Management gurus have told C-suite executives for years that “if you can’t measure it, it doesn’t exist.”
By that rule, CFOs have little reason to doubt the existence of best practices for corporate sustainability. They can choose from more than 15 different frameworks for measuring environmental, social and governance (ESG) performance.
The array of choices poses a challenge to CFOs. The frameworks are inconsistent and defy easy comparison of one company to another. The jumble of benchmarks creates confusion and prompts stakeholder allegations of “greenwashing,” or claims that some CFOs are exaggerating their ESG performance. Ultimately, it has slowed the adoption of ESG standards.
“All these different methodologies are leading to a serious practical problem of fragmentation,” according to Shari Littan, director for corporate reporting research and policy at the Institute of Management Accountants. “Companies are unsure about what to report on.”
Standard-setters aim to bring clarity to sustainability measurement. The supervisor for global accounting rules announced on Nov. 3 the creation of a board to draw up disclosure guidelines for ESG practices, including carbon emissions.
The launch of the International Sustainability Standards Board (ISSB) at the COP26 climate conference in Glasgow responds to rising pressure from investors, lawmakers and other stakeholders for consistent, standardized rules for ESG disclosure.
Facing similar pressure, corporate boards have stepped up efforts to ensure adherence to ESG best practices.
The proportion of directors who say their companies have linked ESG to business strategy surged to 64% this year from 49% in 2020, PwC said, citing a survey of 851 directors. Seventy-three percent of directors are focused on keeping up with regulatory guidance on ESG, according to BDO, which surveyed 230 directors. Both surveys ranged across industries.
Burning issue
“Board members now report that ESG is the No. 1 topic investors most want to discuss with directors during shareholder engagements,” according to PwC. “However, the value of ESG initiatives extends beyond satisfying shareholders’ growing interest: Directors understand ESG efforts are good for business and will contribute to long-term stability and growth,” BDO said.

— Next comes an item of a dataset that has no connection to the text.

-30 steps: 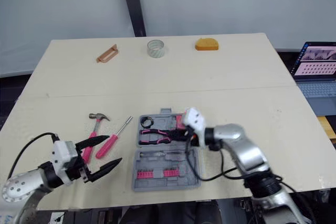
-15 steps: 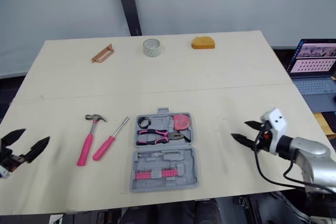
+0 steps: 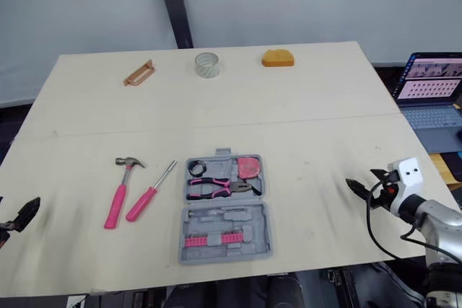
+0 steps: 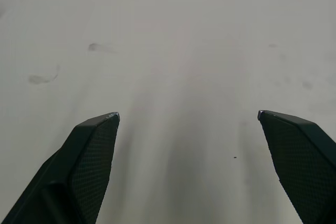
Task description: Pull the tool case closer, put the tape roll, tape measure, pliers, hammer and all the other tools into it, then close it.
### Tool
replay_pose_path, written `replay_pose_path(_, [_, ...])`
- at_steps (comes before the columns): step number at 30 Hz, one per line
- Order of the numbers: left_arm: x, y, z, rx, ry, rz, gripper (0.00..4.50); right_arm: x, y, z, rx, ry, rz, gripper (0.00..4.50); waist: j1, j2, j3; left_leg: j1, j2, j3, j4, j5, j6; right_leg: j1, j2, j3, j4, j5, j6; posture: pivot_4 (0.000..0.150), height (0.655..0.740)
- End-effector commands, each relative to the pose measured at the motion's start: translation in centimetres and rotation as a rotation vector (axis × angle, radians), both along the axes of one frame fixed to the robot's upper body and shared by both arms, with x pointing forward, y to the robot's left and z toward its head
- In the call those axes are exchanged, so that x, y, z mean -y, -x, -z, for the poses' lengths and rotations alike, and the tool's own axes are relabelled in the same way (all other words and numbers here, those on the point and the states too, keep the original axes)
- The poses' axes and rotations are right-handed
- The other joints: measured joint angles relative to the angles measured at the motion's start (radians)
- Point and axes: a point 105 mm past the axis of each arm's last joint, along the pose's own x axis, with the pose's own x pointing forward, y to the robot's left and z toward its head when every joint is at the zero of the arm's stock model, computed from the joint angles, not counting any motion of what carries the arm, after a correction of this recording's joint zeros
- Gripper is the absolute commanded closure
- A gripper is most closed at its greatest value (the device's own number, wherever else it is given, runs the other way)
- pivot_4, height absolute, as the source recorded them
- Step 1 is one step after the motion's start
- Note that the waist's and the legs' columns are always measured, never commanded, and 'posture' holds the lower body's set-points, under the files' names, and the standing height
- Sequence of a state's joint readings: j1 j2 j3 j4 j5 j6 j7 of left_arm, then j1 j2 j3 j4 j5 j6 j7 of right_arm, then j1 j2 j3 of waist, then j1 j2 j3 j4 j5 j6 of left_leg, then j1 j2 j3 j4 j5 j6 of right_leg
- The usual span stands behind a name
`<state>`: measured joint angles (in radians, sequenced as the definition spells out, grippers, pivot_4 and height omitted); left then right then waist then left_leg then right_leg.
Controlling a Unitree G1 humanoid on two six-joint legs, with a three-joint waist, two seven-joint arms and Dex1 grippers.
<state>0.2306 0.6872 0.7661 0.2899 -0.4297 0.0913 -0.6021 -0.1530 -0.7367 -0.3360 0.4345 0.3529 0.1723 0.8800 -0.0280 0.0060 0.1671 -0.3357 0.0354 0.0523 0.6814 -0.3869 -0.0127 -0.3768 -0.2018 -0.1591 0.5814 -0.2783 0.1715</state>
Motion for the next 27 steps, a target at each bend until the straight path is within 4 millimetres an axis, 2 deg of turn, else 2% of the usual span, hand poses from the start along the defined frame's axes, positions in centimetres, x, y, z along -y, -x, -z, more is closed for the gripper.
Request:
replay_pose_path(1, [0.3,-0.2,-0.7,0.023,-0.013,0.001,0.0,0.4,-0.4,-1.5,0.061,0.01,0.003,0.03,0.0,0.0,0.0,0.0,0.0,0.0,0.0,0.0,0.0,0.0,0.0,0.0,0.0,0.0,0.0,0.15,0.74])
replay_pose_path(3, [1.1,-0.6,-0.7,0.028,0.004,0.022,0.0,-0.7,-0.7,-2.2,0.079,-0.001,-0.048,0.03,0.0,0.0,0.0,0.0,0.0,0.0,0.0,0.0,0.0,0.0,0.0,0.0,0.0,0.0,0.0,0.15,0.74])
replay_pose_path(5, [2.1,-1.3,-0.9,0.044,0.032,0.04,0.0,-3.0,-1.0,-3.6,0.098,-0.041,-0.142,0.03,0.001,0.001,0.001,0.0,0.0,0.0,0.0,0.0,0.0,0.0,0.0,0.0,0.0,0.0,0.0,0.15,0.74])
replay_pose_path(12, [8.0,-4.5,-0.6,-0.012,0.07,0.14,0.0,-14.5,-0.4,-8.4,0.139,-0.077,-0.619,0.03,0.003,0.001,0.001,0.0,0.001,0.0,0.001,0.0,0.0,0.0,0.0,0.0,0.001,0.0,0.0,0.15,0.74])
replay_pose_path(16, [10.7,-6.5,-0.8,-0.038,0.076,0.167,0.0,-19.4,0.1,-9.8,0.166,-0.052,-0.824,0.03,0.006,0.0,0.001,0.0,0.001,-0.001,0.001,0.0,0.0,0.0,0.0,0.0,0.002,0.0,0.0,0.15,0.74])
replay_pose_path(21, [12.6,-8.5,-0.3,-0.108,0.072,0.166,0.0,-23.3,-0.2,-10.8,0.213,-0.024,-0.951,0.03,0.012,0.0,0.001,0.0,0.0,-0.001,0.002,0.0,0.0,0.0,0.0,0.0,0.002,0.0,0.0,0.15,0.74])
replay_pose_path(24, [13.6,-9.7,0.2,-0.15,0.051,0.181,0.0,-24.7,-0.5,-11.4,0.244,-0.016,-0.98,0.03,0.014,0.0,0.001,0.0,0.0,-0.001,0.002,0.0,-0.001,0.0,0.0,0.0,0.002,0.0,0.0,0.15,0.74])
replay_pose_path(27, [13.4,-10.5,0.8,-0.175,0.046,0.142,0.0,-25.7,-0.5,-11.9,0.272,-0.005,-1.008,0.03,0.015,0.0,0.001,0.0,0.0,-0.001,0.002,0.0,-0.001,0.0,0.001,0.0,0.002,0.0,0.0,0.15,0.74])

Calls from investors for standardized ESG benchmarks prompted Securities and Exchange Commission Chair Gary Gensler to ask agency staff for a proposal on mandatory climate risk disclosures.
Gensler wants to provide investor access to “consistent, comparable, and decision-useful disclosures.” Such reports may be required in an expanded Form 10-K and describe a company’s direct and indirect carbon emissions, including those by suppliers and partners in its “value chain,” he said in July. The stakes of sustainability disclosures are rising for investors and CFOs.
Global ESG investment soared 55% to $35.3 trillion last year from $22.8 trillion in 2016, according to the Global Sustainable Investment Alliance. The total will probably exceed $50 trillion by 2025, making up more than one third of the projected $140.5 trillion in global assets under management, according to Bloomberg.
CFOs and their C-suite colleagues face scrutiny over sustainability from many institutional and retail investors. Almost half (49%) of asset managers and other top investors worldwide are willing to divest of companies that fail to sufficiently follow ESG best practices, according to a survey by PwC.
“ESG has now become a make-or-break consideration for leading investors globally,” PwC said.
When endorsing ESG principles, CFOs can gain valuable insights by gauging environmental impact such as carbon emissions.
ESG measurement can reveal ways to curb risk, eliminate waste and cut the cost of capital through “green financing,” according to accountants and experts in sustainability measurement.
With a clearer view of ESG performance, a CFO can also improve capital allocation by identifying merger and acquisition opportunities or business lines that are difficult to switch to low-carbon operations and ripe for divestiture.
“More and more people are seeing opportunities with respect to ESG — creating new products, developing new materials, finding new ways to get a product to market,” according to Robert Hirth, co-vice chair of the Sustainability Accounting Standards Board (SASB).